GOAL OF THE EXERCISE
Every record shown here must be duplicated without change.

GIVEN RECORDS
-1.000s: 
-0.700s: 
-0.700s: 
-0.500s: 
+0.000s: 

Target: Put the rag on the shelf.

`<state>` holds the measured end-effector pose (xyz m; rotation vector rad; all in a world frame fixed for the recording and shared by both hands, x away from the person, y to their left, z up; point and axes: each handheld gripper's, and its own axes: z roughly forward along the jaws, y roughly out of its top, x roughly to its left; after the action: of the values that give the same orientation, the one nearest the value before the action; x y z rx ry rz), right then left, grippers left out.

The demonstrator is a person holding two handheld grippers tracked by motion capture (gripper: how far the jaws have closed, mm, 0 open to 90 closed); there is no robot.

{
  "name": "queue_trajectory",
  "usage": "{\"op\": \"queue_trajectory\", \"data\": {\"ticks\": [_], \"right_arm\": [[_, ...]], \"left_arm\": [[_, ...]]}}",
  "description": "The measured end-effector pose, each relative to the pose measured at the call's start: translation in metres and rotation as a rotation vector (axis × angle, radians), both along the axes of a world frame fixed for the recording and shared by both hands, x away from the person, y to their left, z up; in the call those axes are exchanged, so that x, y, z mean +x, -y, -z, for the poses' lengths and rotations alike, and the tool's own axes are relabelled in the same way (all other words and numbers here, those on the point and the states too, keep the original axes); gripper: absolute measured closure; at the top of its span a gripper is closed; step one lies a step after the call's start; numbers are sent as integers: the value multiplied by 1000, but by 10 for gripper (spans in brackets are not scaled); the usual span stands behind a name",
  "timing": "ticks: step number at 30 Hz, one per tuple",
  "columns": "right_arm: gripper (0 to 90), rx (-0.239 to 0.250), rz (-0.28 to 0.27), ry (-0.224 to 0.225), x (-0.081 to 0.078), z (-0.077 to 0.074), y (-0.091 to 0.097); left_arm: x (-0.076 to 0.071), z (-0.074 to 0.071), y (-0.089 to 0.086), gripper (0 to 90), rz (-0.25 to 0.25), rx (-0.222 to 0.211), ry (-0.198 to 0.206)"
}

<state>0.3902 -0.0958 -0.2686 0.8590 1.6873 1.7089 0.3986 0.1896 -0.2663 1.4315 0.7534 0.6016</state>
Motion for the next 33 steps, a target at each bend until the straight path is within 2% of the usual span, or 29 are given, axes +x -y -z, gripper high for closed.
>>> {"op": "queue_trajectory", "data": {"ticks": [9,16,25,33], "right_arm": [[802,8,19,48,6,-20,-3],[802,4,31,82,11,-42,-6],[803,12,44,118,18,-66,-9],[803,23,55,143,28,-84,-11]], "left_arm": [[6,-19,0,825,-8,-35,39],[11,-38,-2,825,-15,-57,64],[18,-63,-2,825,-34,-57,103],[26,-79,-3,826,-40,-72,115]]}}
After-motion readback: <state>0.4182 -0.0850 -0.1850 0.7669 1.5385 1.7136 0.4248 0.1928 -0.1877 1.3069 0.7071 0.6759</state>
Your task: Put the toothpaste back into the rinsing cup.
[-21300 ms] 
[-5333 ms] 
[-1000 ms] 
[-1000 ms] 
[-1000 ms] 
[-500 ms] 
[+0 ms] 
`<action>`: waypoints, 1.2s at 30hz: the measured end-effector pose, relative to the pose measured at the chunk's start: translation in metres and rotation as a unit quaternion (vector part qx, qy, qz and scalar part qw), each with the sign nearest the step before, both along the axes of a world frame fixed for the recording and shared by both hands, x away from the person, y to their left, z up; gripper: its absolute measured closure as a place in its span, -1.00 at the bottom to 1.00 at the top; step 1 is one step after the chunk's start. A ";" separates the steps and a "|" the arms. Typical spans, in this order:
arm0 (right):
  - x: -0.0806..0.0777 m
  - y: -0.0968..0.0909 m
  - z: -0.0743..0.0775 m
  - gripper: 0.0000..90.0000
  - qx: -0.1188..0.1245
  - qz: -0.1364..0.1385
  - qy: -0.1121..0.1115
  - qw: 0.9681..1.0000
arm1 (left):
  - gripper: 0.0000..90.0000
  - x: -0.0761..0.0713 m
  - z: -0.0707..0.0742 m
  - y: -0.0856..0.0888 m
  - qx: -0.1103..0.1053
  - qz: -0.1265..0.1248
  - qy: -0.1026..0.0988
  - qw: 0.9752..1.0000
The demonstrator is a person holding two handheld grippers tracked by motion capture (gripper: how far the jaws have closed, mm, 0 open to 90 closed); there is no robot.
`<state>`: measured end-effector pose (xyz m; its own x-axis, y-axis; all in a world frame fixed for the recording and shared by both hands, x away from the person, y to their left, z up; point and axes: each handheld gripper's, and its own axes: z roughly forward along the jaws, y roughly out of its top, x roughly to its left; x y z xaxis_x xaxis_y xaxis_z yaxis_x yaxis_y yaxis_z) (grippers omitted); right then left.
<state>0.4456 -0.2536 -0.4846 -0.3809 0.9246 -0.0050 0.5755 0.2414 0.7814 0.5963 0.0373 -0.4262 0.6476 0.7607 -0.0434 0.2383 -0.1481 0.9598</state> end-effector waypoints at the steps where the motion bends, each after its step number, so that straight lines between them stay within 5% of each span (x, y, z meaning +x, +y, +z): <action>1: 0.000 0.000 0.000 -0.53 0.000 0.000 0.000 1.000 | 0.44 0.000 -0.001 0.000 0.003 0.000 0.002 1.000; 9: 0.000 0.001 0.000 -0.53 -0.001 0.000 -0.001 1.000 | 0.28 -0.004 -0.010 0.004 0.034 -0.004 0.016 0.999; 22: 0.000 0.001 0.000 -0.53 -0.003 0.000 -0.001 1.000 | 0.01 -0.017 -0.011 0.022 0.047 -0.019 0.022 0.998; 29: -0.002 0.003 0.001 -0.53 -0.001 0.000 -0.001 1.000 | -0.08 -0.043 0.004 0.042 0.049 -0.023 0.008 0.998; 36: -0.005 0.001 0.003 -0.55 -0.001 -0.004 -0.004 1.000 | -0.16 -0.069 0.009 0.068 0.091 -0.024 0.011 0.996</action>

EXPECTED ANSWER
-1.000s: 
-0.700s: 
-0.700s: 
-0.500s: 
+0.000s: 

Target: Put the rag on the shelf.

`<state>` holds the measured end-effector pose (xyz m; rotation vector rad; all in a world frame fixed for the recording and shared by both hands, x away from the person, y to their left, z up; point and axes: each handheld gripper's, and its own axes: z roughly forward along the jaws, y roughly out of its top, x roughly to its left; after the action: of the values that give the same orientation, the one nearest the value before the action; x y z rx ry rz), right then left, grippers left out.

The demonstrator is a person holding two handheld grippers tracked by motion capture (gripper: how far the jaws have closed, mm, 0 open to 90 closed); there is no robot.

{
  "name": "queue_trajectory",
  "usage": "{\"op\": \"queue_trajectory\", \"data\": {\"ticks\": [_], \"right_arm\": [[_, ...]], \"left_arm\": [[_, ...]]}}",
  "description": "The measured end-effector pose, each relative to the pose measured at the call's start: translation in metres and rotation as a rotation vector (axis × angle, radians), both along the axes of a world frame fixed for the recording and shared by both hands, x away from the person, y to their left, z up; in the call those axes are exchanged, so that x, y, z mean +x, -y, -z, for the poses' lengths and rotations alike, and the tool's own axes are relabelled in the same way (all other words and numbers here, those on the point and the states too, keep the original axes); gripper: absolute measured closure; at the top of its span a gripper is closed; step one lies a step after the call's start; numbers are sent as integers: the value multiplied by 1000, but by 10 for gripper (spans in brackets are not scaled); the usual span stands behind a name",
  "timing": "ticks: step number at 30 Hz, one per tuple",
  "columns": "right_arm: gripper (0 to 90), rx (-0.239 to 0.250), rz (-0.28 to 0.27), ry (-0.224 to 0.225), x (-0.081 to 0.078), z (-0.077 to 0.074), y (-0.091 to 0.097); left_arm: x (-0.076 to 0.071), z (-0.074 to 0.071), y (-0.089 to 0.086), gripper (0 to 90), rz (-0.25 to 0.25), rx (-0.222 to 0.211), ry (-0.198 to 0.206)"
}

<state>0.3902 -0.0958 -0.2686 0.8590 1.6873 1.7089 0.3986 0.1896 -0.2663 1.4315 0.7534 0.6016</state>
Motion for the next 33 steps, a target at each bend until the straight path is within 2% of the usual span, or 29 are given, axes +x -y -z, gripper high for closed.
>>> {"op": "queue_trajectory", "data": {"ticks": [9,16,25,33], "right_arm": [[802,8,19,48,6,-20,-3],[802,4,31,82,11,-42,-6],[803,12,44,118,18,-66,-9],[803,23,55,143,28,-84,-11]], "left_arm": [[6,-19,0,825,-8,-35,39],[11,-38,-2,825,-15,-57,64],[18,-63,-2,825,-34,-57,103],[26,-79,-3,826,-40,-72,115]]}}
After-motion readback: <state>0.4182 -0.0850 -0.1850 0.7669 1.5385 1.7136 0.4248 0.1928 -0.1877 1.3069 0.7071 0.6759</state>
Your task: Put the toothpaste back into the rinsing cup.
[-21300 ms] 
[-5333 ms] 
[-1000 ms] 
[-1000 ms] 
[-1000 ms] 
[-500 ms] 
[+0 ms] 
`<action>`: waypoints, 1.2s at 30hz: the measured end-effector pose, relative to the pose measured at the chunk's start: translation in metres and rotation as a unit quaternion (vector part qx, qy, qz and scalar part qw), each with the sign nearest the step before, both along the axes of a world frame fixed for the recording and shared by both hands, x away from the person, y to their left, z up; gripper: its absolute measured closure as a place in its span, -1.00 at the bottom to 1.00 at the top; step 1 is one step after the chunk's start. A ";" separates the steps and a "|" the arms. Typical spans, in this order:
arm0 (right):
  - x: -0.0806..0.0777 m
  - y: -0.0968..0.0909 m
  - z: -0.0743..0.0775 m
  - gripper: 0.0000..90.0000
  - qx: -0.1188..0.1245
  - qz: -0.1364..0.1385
  - qy: -0.1121..0.1115
  - qw: 0.9681..1.0000
arm1 (left):
  - gripper: 0.0000..90.0000
  - x: -0.0761..0.0713 m
  - z: -0.0707..0.0742 m
  - y: -0.0856..0.0888 m
  - qx: -0.1103..0.1053
  - qz: -0.1265..0.1248
  - qy: -0.1026..0.0988
  - qw: 0.9752..1.0000
The demonstrator is a person holding two handheld grippers tracked by motion capture (gripper: how far the jaws have closed, mm, 0 open to 90 closed); there is no robot.
`<state>`: measured end-effector pose (xyz m; its own x-axis, y-axis; all in a world frame fixed for the recording and shared by both hands, x away from the person, y to their left, z up; point and axes: each handheld gripper's, and its own axes: z roughly forward along the jaws, y roughly out of its top, x roughly to its left; x y z xaxis_x xaxis_y xaxis_z yaxis_x yaxis_y yaxis_z) (grippers omitted); right then left.
<state>0.4456 -0.2536 -0.4846 -0.3809 0.9246 -0.0050 0.5755 0.2414 0.7814 0.5963 0.0373 -0.4262 0.6476 0.7607 -0.0434 0.2383 -0.1481 0.9598</state> end-effector waypoints at the steps where the motion bends, each after its step number, so that straight lines between them stay within 5% of each span (x, y, z meaning +x, +y, +z): <action>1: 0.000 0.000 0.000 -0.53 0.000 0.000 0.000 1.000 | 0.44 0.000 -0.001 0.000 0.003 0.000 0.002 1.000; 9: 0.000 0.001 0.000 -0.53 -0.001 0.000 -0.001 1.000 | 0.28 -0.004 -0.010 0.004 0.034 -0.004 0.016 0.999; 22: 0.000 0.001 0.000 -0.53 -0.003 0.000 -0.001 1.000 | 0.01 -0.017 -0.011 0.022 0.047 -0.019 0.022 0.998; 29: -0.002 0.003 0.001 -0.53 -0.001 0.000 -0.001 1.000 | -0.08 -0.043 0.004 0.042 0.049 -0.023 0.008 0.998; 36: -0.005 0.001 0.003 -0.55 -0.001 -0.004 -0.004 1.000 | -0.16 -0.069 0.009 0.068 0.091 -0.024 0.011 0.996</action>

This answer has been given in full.